▸ **EXERCISE GOAL**
There is one span to output from the data below: the lines starting at the line with "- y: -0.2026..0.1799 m" and ending at the line with "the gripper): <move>". Output it exactly, ends included, nothing more.
[EXERCISE DATA]
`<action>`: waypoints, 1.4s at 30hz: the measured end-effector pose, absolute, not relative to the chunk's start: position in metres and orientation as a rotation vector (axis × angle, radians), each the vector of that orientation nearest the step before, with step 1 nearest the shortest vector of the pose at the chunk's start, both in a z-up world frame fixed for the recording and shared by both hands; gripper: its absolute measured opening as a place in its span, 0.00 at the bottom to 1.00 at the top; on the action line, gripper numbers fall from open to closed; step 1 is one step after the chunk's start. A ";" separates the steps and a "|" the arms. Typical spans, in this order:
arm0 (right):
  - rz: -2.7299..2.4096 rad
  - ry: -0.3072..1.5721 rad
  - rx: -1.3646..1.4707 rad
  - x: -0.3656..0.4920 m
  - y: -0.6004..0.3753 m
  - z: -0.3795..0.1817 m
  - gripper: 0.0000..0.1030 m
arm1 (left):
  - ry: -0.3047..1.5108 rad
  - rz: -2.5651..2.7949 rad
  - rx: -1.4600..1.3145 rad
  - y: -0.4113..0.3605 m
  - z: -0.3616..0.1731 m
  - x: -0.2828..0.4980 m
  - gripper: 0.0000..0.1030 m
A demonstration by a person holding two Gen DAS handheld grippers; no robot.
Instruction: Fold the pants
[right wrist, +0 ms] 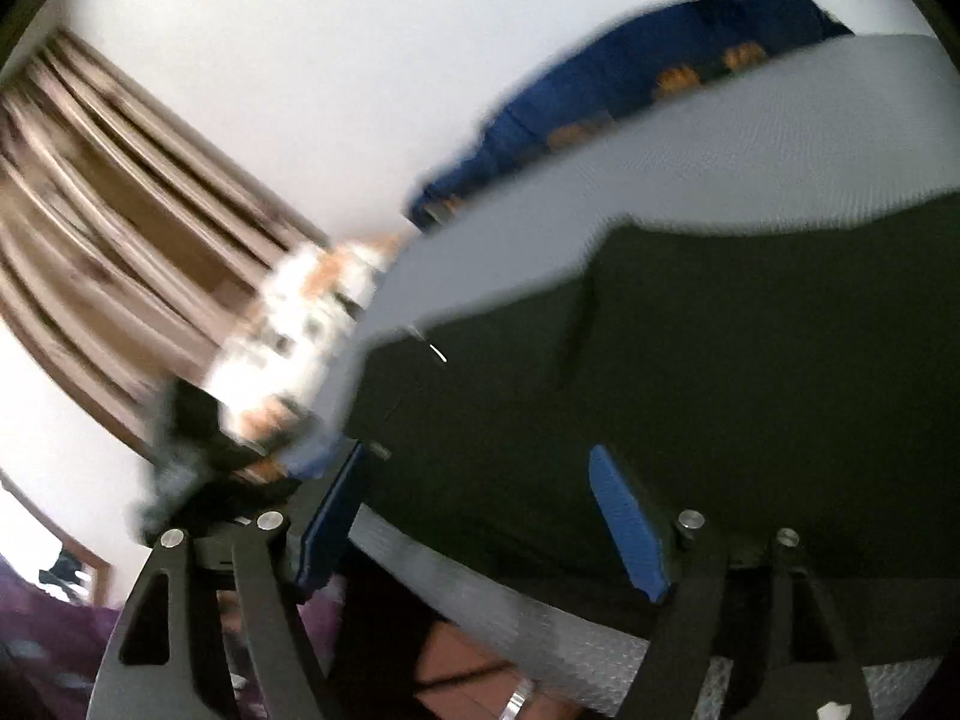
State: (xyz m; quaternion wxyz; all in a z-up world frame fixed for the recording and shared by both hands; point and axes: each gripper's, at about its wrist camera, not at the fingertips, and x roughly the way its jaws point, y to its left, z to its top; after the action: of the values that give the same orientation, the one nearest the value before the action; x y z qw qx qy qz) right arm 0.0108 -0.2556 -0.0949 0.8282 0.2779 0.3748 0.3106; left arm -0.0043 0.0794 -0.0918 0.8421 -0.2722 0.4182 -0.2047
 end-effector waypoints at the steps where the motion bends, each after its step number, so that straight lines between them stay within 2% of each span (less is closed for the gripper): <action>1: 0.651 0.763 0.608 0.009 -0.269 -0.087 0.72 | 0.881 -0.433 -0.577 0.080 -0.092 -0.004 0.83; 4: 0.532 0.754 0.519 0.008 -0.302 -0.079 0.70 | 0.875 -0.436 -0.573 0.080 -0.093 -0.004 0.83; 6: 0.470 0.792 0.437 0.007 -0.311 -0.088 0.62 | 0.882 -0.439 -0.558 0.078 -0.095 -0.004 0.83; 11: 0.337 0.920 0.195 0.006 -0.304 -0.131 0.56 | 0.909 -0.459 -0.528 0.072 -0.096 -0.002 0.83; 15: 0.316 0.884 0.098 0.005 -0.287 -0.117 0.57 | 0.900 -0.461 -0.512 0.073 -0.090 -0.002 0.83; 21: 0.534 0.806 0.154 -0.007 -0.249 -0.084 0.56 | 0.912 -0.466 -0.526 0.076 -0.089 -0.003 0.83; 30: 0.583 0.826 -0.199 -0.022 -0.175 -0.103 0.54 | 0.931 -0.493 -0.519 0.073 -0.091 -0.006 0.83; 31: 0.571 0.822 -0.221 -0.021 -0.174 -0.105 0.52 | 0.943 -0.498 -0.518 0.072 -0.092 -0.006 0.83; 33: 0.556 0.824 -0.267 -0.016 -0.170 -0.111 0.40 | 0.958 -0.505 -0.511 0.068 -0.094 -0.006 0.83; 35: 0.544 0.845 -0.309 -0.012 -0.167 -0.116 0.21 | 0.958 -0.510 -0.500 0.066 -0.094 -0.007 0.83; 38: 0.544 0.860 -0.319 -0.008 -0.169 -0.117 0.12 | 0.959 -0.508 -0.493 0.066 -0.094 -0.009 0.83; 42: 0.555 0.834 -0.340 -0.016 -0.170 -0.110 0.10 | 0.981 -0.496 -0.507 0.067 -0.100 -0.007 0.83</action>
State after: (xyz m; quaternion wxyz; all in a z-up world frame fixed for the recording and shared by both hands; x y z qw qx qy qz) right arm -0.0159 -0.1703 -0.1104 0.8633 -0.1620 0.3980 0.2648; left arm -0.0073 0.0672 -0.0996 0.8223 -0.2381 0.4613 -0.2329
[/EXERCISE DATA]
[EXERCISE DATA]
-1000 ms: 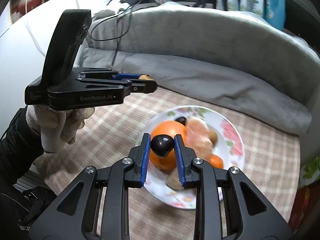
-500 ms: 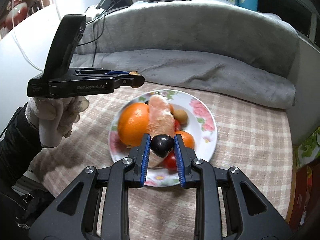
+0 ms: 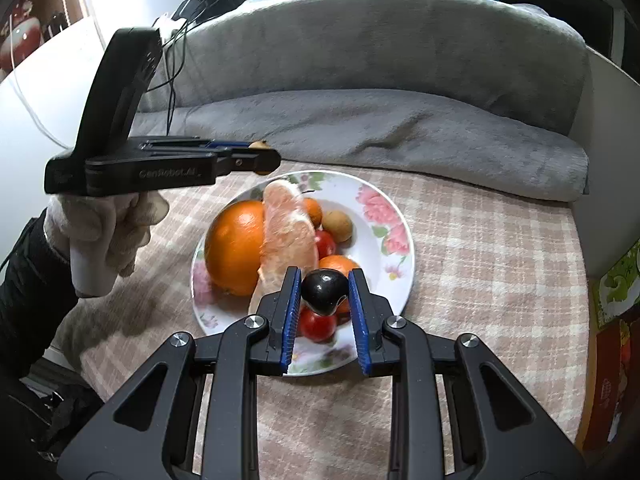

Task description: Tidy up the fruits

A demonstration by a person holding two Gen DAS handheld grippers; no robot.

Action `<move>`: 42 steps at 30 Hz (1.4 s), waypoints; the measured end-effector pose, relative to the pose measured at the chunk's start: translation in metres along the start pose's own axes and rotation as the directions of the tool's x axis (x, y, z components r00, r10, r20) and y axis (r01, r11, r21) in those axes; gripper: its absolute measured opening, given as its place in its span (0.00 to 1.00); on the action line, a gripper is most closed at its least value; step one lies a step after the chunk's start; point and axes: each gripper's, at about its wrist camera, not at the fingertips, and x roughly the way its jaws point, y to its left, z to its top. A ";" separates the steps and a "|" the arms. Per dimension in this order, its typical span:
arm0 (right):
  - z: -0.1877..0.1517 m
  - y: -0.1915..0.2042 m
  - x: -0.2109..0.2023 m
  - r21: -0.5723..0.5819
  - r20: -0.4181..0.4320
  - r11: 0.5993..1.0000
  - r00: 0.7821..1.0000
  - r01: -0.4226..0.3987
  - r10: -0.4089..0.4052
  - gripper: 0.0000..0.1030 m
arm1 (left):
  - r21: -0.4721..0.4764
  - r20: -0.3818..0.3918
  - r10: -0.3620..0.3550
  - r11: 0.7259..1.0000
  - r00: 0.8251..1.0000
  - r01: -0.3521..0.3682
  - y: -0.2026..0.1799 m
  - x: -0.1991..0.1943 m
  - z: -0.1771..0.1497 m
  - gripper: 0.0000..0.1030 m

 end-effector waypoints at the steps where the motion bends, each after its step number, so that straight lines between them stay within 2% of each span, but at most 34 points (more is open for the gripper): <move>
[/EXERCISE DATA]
▸ **FINISHED TASK**
  - y: -0.2026..0.1799 m
  - x: -0.1991..0.1943 m
  - z: -0.1771..0.1497 m
  - gripper: 0.0000..0.1030 m

 end-effector waypoints at the steps where the motion bends, each after its step number, so that straight lines between them stay within 2% of each span, but at most 34 points (more is open for the gripper): <move>

This finishes the answer to the exercise.